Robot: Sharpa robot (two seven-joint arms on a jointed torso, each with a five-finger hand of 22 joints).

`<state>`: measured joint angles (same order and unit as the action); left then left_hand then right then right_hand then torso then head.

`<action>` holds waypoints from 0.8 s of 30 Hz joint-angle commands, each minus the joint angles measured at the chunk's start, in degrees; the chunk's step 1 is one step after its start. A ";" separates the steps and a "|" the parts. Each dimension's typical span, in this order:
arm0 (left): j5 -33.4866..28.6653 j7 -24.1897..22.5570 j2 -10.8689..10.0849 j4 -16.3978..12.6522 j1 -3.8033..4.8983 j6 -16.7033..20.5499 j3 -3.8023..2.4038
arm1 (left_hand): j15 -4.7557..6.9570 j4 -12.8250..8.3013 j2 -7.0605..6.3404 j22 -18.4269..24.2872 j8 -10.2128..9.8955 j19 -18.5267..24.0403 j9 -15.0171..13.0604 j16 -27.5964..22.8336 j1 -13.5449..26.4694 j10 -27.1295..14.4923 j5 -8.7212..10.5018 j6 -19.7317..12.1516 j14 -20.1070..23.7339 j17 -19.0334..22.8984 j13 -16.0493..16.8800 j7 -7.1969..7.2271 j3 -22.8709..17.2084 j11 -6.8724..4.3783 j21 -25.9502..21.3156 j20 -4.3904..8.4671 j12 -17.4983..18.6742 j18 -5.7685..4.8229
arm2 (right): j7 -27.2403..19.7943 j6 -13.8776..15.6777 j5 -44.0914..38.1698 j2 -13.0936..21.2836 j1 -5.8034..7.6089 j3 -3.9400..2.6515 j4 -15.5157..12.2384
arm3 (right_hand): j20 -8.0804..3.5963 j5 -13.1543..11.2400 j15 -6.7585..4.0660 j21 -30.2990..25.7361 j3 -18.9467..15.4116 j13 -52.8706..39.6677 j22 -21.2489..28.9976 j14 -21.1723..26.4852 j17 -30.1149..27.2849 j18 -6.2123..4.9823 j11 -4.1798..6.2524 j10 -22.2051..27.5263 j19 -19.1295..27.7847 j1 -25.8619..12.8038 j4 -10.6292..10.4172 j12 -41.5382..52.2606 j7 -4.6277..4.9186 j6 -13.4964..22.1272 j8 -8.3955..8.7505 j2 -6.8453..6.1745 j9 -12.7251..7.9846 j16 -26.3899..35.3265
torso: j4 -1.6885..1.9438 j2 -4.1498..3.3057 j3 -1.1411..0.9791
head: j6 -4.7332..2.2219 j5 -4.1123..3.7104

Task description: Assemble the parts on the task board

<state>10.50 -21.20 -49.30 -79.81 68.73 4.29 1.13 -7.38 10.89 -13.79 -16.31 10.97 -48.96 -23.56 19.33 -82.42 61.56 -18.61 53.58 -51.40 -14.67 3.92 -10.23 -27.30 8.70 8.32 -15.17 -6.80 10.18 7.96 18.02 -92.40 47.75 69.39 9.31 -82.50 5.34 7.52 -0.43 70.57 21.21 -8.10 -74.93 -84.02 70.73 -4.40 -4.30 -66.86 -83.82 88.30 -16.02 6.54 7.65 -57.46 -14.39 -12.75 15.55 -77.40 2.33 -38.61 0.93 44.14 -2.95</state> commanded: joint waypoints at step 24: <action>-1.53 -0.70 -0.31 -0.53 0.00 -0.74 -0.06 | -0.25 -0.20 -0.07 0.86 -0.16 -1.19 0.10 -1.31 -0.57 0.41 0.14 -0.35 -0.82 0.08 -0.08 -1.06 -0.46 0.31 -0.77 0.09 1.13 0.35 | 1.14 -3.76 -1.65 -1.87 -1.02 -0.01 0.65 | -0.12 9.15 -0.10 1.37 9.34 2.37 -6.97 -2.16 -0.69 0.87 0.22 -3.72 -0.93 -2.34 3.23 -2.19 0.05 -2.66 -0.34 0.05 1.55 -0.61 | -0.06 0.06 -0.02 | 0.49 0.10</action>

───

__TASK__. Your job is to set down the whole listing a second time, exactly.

__THE COMPLETED TASK__.
Robot: Sharpa robot (two seven-joint arms on a jointed torso, each with a five-finger hand of 22 joints).

`<state>`: measured joint angles (same order and unit as the action); left then left_hand then right then right_hand then torso then head.

`<action>` holds waypoints from 0.8 s of 30 Hz joint-angle commands, each minus the joint angles measured at the chunk's start, in degrees; the chunk's step 1 is one step after its start. A ";" separates the steps and a "|" the parts. Each dimension's typical span, in this order:
arm0 (left): j5 -33.4866..28.6653 j7 -24.1897..22.5570 j2 -10.8689..10.0849 j4 -16.3978..12.6522 j1 -3.8033..4.8983 j6 -16.7033..20.5499 j3 -3.8023..2.4038
arm1 (left_hand): j15 -4.7557..6.9570 j4 -12.8250..8.3013 j2 -7.0605..6.3404 j22 -18.4269..24.2872 j8 -10.2128..9.8955 j19 -18.5267..24.0403 j9 -15.0171..13.0604 j16 -27.5964..22.8336 j1 -13.5449..26.4694 j10 -27.1295..14.4923 j5 -8.7212..10.5018 j6 -19.7317..12.1516 j14 -20.1070..23.7339 j17 -19.0334..22.8984 j13 -16.0493..16.8800 j7 -7.1969..7.2271 j3 -22.8709..17.2084 j11 -6.8724..4.3783 j21 -25.9502..21.3156 j20 -4.3904..8.4671 j12 -17.4983..18.6742 j18 -5.7685..4.8229
arm2 (right): j7 -27.2403..19.7943 j6 -13.8776..15.6777 j5 -44.0914..38.1698 j2 -13.0936..21.2836 j1 -5.8034..7.6089 j3 -3.9400..2.6515 j4 -15.5157..12.2384
arm3 (right_hand): j20 -8.0804..3.5963 j5 -13.1543..11.2400 j15 -6.7585..4.0660 j21 -30.2990..25.7361 j3 -18.9467..15.4116 j13 -52.8706..39.6677 j22 -21.2489..28.9976 j14 -21.1723..26.4852 j17 -30.1149..27.2849 j18 -6.2123..4.9823 j11 -4.1798..6.2524 j10 -22.2051..27.5263 j19 -19.1295..27.7847 j1 -25.8619..12.8038 j4 -10.6292..10.4172 j12 -41.5382..52.2606 j7 -4.6277..4.9186 j6 -13.4964..22.1272 j8 -8.3955..8.7505 j2 -6.8453..6.1745 j9 -12.7251..7.9846 j16 -26.3899..35.3265
torso: j4 -1.6885..1.9438 j2 -4.1498..3.3057 j3 -1.1411..0.9791
head: j6 -4.7332..2.2219 j5 -4.1123..3.7104

Task description: Assemble the parts on the task board

<state>10.50 -21.20 -49.30 -79.81 68.73 4.29 1.13 -7.38 10.89 -13.79 -16.31 10.97 -48.96 -23.56 19.33 -82.42 61.56 -18.61 53.58 -51.40 -14.67 3.92 -10.23 -27.30 8.70 8.32 -15.17 -6.80 10.18 7.96 18.02 -92.40 47.75 69.39 9.31 -82.50 5.34 7.52 -0.43 70.57 21.21 -8.10 -74.93 -84.02 70.73 -4.40 -4.30 -66.86 -83.82 88.30 -16.02 6.54 7.65 -57.46 -14.39 -12.75 15.55 -77.40 2.33 -38.61 0.93 44.14 -2.95</state> commanded: joint waypoints at step 24: <action>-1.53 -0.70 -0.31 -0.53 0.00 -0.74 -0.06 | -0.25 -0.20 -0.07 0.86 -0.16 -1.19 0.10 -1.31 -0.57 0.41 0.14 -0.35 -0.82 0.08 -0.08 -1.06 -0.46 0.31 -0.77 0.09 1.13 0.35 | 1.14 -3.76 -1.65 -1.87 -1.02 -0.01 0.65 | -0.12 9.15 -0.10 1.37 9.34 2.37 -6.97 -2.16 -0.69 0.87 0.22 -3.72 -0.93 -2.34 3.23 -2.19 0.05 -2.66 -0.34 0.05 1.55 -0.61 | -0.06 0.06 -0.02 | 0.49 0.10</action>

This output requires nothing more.